Grundtvig Learning Partnership - Zeitgeist 2010-2012

What it is about

EXARC and a number of its members applied in 2010 for a Grundtvig Learning Partnership. Grundtvig was a part of the Lifelong Learning Programme (LLLP) of the European Union which among others involves Leonardo and Erasmus. The Grundtvig Programme was focussed on adult education and in our case involves several museums, open-air museums, universities and high schools.
We worked with our partners from across Europe to share practice, discuss problems and compare solutions on our particular topics. Obviously our project was about non-formal learning in different aspects.

While writting an application two projects have been formed: Didarchtik and Zeitgeist.

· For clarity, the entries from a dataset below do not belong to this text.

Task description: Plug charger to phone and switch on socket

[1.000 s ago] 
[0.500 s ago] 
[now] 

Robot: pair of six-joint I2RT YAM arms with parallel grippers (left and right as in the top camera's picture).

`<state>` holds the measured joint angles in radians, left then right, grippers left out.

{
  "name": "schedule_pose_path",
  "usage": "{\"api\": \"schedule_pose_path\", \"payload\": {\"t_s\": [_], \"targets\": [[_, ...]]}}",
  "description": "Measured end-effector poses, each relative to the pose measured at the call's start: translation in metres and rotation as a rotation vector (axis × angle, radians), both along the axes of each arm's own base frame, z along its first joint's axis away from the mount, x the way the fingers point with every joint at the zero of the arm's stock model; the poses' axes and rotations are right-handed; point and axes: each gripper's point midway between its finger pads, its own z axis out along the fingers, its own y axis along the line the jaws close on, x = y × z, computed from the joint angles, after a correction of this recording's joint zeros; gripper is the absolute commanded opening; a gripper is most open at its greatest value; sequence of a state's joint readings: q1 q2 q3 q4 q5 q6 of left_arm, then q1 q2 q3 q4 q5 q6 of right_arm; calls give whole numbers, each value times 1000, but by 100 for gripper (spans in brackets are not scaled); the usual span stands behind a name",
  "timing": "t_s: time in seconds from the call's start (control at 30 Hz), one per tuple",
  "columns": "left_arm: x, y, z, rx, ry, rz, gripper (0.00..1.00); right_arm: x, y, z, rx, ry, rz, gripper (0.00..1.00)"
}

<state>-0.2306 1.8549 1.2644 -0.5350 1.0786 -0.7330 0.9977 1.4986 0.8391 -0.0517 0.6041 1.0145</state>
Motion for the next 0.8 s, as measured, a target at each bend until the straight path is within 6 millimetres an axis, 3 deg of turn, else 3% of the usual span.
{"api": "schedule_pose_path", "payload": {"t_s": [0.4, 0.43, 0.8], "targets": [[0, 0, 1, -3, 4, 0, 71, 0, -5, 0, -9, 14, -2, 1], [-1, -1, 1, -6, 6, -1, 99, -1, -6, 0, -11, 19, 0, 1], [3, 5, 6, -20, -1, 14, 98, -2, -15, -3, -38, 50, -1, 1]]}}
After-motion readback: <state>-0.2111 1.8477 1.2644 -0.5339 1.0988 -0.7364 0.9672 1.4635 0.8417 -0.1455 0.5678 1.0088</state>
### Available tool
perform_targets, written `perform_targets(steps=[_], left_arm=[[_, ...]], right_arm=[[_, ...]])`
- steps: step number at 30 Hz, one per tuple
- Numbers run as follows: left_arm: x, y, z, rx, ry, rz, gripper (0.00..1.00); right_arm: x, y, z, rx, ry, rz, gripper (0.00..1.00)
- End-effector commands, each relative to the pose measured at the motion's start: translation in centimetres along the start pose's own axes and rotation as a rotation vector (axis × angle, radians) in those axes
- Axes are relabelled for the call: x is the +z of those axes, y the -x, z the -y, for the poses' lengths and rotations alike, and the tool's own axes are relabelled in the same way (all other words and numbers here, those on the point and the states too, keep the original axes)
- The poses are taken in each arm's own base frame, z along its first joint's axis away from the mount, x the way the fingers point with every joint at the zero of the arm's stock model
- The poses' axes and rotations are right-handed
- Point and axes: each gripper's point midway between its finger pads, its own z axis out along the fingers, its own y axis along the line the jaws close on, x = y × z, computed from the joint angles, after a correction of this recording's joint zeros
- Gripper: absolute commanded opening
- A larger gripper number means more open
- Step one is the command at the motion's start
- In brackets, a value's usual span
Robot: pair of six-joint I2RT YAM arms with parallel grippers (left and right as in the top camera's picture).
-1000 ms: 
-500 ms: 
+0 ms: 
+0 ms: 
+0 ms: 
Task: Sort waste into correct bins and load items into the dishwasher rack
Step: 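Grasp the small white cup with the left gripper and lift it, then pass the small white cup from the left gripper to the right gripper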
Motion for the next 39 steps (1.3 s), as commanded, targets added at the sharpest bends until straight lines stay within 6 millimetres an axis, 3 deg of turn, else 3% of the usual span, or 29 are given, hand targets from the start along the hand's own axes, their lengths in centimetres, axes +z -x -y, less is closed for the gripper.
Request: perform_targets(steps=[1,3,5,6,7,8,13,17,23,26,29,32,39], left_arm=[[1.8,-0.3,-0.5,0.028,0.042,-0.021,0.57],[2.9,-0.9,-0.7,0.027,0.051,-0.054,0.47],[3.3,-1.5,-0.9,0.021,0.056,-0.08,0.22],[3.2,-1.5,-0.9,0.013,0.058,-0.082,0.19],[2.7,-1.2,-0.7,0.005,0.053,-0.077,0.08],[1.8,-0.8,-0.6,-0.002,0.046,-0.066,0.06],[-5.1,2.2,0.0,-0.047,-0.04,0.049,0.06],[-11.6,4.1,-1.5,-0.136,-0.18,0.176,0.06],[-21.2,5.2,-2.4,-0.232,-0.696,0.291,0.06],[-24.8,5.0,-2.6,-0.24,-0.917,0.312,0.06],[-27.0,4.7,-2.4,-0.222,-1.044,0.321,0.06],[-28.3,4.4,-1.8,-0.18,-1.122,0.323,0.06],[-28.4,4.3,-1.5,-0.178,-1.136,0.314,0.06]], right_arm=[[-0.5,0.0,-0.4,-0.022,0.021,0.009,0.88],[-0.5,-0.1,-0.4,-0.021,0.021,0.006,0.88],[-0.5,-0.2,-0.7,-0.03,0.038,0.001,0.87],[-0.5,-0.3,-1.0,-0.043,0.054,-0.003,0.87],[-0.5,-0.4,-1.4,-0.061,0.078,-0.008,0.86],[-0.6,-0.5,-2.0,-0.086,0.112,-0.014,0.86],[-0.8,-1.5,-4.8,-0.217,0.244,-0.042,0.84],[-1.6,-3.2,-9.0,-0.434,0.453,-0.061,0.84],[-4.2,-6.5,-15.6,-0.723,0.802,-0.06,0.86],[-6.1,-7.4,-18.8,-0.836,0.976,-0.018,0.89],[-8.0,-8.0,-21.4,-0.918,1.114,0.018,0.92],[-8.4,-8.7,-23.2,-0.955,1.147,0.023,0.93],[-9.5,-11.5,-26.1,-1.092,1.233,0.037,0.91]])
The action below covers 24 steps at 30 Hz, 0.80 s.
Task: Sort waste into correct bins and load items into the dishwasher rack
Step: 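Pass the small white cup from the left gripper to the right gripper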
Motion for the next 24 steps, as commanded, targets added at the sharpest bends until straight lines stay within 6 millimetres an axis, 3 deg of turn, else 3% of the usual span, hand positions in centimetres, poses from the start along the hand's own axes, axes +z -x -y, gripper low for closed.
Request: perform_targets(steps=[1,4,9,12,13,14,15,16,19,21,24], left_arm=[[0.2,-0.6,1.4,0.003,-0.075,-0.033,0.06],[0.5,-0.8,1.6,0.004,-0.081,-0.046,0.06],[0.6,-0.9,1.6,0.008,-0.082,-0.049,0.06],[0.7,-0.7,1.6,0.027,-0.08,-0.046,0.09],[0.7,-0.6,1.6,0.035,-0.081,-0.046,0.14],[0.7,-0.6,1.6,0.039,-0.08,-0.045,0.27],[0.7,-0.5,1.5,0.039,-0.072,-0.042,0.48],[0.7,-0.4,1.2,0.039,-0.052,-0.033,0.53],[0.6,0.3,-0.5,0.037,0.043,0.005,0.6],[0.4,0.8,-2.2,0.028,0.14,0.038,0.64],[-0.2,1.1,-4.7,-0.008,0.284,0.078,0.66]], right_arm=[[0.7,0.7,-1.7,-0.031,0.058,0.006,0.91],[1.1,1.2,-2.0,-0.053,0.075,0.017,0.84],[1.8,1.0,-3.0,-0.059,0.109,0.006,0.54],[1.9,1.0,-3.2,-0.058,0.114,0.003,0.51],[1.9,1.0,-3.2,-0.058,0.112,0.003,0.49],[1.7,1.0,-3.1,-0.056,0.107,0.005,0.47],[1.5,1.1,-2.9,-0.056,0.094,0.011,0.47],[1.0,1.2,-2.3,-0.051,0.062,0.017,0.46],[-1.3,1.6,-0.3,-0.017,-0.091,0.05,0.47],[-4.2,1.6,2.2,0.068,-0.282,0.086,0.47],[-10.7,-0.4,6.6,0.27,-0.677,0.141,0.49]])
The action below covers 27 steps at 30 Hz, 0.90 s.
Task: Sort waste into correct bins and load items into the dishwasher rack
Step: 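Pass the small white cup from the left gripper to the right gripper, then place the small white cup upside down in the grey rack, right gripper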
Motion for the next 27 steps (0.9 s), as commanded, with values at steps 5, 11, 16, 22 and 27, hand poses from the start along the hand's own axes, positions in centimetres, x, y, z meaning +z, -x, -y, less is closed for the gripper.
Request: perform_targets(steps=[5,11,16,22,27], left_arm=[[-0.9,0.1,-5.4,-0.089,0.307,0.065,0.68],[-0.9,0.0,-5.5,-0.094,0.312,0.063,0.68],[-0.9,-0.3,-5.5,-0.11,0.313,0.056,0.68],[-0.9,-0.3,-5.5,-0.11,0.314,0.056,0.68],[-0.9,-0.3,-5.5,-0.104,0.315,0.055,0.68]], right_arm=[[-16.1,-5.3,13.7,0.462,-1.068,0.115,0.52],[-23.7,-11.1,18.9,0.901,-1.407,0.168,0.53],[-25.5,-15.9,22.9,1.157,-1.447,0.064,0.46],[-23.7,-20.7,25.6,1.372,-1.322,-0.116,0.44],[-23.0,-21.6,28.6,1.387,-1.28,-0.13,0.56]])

All applicants were EXARC members, involving in interpretation and education. We also have universities, schools and other organisations working in this field both in our network as well as in this Grundtvig Learning Partnership.

Our type of education and interpretation is very much about hands on experience – the objects and buildings we use are reconstructions; three-dimensional witnesses of local and national heritage which are part of our common European culture. Our type of museums offer a low threshold and therefore we reach all layers of society.

A special tool we have in our education is based on experimental archaeology; showing ancient crafts and letting people try it out themselves engaging them in a very direct manner. This way, history reaches all senses – the ideal starting point for informal learning. Our method is anchored in using staff telling the stories of our items more than written signs and machines. This is a very labour intensive approach, but it is highly appreciated and offers good quality.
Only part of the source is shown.